ESOPs have many advantages, but they don’t work for every business. For starters, rules and regulations governing this plan are not simple.
- A vast majority of so-called non-highly compensated employees must participate in the plan to qualify for its tax advantages.
- IRS rules governing maximum plan contributions allowed per employee are strict. The maximum is typically 25% of pay, up to certain limits.
- Companies need sufficient cash flow to pay their ESOP loan debt. They also need enough cash to buy back stock from employees who depart the company.
- Communicate distribution rules to employees is important. These rules are the same or similar to those of a 401(k) plan.

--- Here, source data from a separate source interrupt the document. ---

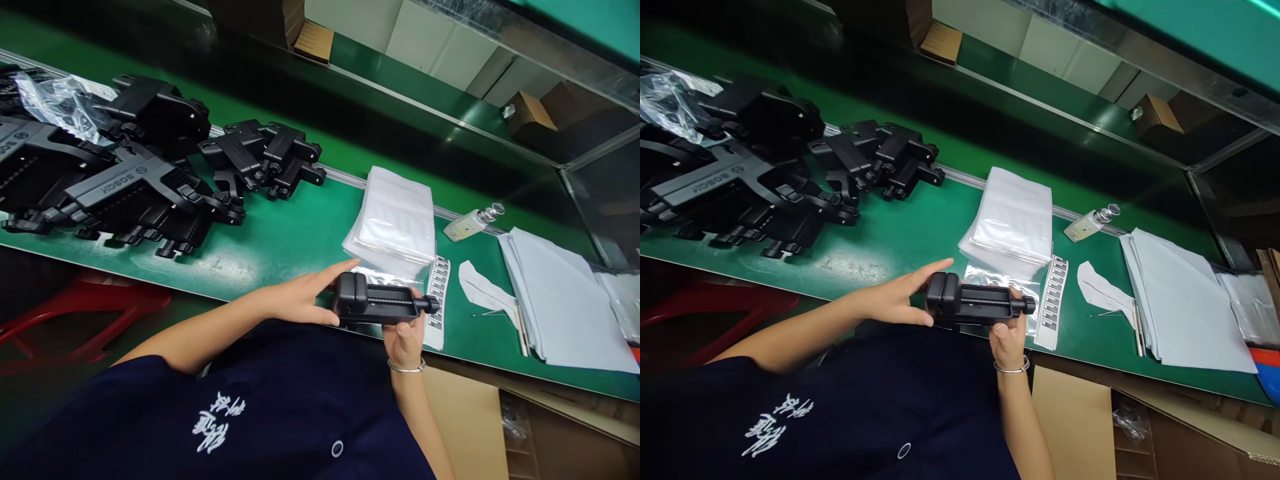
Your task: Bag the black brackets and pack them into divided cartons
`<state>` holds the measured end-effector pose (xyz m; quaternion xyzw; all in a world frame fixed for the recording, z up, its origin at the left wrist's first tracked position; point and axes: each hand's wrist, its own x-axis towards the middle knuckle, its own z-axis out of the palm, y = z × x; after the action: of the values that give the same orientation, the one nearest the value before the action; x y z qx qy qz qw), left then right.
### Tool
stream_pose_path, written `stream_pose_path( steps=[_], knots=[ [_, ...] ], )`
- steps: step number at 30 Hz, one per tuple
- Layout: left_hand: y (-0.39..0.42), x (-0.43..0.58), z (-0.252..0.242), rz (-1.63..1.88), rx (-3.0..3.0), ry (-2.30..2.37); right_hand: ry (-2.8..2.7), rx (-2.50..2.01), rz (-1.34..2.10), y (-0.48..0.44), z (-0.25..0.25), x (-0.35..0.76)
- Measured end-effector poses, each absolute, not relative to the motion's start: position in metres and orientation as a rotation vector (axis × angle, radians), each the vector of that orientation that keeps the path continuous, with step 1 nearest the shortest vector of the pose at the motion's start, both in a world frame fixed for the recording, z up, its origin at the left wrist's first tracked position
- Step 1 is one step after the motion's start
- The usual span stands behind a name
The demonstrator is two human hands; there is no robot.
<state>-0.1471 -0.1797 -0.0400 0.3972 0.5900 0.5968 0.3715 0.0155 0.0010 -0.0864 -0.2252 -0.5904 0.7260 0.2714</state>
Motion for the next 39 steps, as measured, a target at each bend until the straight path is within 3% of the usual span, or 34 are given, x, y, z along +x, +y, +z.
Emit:
stream_pose_path(
  steps=[7, 16, 19, 24, 29, 34, 36, 39],
  knots=[
    [-0.174, -0.142, -0.061, 1.748, 0.416, 1.051, -1.704, -0.602, 2.111, 0.017, -0.069, 0.017],
    [-0.168, -0.139, -0.086, 1.633, -0.197, 0.794, -1.707, -0.766, 2.006, 0.009, -0.067, 0.005],
    [-0.164, -0.147, -0.090, 1.553, -0.257, 0.744, -1.872, -0.688, 1.851, -0.001, -0.056, 0.006],
    [-0.152, -0.155, -0.106, 1.471, -0.184, 0.715, -2.289, -0.553, 1.279, -0.021, -0.033, 0.006],
    [-0.141, -0.152, -0.116, 1.475, -0.162, 0.775, -2.416, -0.350, 1.050, -0.033, -0.024, 0.001],
    [-0.140, -0.153, -0.110, 1.479, -0.118, 0.940, -2.450, -0.323, 1.223, -0.009, -0.027, 0.012],
    [-0.147, -0.158, -0.105, 1.514, -0.112, 1.098, -2.406, -0.465, 1.256, 0.024, -0.034, 0.025],
    [-0.161, -0.174, -0.099, 1.647, -0.007, 1.510, -2.320, -0.944, 0.983, 0.087, -0.051, 0.055]
  ],
)
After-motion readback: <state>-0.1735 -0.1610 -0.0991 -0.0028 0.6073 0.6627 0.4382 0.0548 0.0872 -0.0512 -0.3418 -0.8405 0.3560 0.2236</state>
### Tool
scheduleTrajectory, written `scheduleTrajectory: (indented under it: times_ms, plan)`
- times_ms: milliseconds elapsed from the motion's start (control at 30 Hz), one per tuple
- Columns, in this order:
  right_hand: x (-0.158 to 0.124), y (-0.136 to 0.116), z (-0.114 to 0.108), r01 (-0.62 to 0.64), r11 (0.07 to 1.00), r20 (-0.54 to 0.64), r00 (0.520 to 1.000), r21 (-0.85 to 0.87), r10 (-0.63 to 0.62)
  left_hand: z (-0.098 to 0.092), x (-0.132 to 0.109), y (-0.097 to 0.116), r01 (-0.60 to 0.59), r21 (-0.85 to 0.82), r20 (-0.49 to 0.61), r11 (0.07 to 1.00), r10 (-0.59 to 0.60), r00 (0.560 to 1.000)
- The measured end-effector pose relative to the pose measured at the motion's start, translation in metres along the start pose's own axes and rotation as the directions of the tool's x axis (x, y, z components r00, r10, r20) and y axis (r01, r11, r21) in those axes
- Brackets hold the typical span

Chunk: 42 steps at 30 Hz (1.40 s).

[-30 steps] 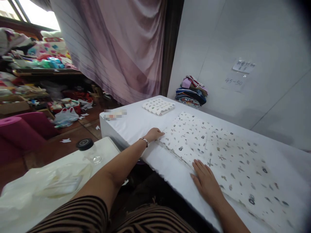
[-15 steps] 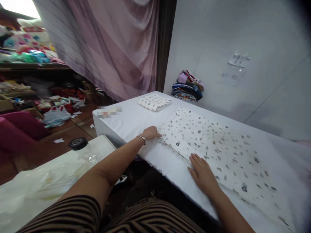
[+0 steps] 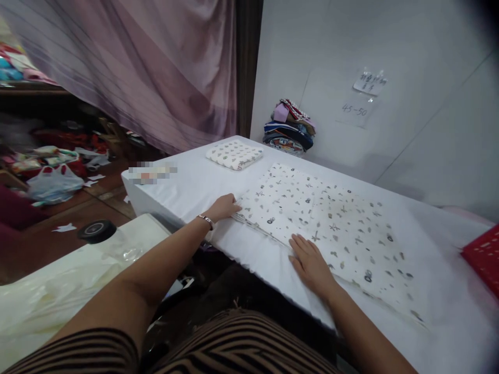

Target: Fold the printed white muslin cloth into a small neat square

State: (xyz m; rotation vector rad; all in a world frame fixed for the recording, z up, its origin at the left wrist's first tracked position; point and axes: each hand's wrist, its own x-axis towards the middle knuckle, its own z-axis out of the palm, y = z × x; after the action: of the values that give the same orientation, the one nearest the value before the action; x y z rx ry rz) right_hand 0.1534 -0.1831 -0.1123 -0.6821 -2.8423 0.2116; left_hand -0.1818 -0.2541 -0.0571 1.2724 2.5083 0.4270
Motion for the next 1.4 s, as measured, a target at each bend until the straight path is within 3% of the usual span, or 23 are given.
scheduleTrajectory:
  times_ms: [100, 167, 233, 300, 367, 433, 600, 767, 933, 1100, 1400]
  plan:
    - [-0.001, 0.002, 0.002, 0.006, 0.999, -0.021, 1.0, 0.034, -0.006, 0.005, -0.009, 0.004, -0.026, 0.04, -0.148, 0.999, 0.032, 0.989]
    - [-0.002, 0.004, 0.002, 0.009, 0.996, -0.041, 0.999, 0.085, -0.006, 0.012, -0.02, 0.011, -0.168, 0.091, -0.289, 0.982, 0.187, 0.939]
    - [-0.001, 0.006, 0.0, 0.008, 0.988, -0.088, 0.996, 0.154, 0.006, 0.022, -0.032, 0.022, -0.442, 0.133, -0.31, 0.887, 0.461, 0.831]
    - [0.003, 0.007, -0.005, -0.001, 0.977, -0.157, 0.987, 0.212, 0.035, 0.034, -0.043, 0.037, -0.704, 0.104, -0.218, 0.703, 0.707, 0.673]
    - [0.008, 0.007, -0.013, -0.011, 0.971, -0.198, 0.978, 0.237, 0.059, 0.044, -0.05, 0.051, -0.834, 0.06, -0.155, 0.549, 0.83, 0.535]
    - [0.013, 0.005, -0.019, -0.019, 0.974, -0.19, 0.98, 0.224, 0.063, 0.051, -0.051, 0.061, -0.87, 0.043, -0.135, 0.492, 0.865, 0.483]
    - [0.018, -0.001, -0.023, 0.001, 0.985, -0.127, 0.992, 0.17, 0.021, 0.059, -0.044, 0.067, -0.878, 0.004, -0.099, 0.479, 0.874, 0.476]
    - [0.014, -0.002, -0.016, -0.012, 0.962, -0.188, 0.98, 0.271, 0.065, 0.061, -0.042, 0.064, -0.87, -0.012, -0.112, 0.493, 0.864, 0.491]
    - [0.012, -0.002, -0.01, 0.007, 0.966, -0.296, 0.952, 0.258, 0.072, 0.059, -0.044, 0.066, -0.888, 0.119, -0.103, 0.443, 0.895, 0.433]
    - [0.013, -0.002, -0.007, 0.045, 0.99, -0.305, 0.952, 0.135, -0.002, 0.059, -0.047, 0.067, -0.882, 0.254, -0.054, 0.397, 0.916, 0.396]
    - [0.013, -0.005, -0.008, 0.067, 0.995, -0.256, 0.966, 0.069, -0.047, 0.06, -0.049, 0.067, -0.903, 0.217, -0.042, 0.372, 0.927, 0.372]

For example, most distributions taken before age 59½ are subject to a 10% IRS penalty, plus regular income tax.
- Costs to start up an ESOP are substantial, ranging from $15,000 to $100,000 and more. These costs include setting up a trust, which buys and holds ESOP stock.
- Valuations must remain current. An ESOP can buy only fairly valued stock, best appraised by a qualified appraiser.
Plan for the Future
Even the most difficult of these requirements is manageable. You can give employees a financial stake in the company and still maintain control Or, you can cede majority control to employees by selling more stock to your company ESOP.
For those companies choosing to start and maintain an ESOP, the benefits are tangible. As you gradually (or all at once) sell your company to this plan, a workforce motivated by company ownership can increase the value of your enterprise through higher productivity. This can result in a higher valuation and selling price when you exit the business.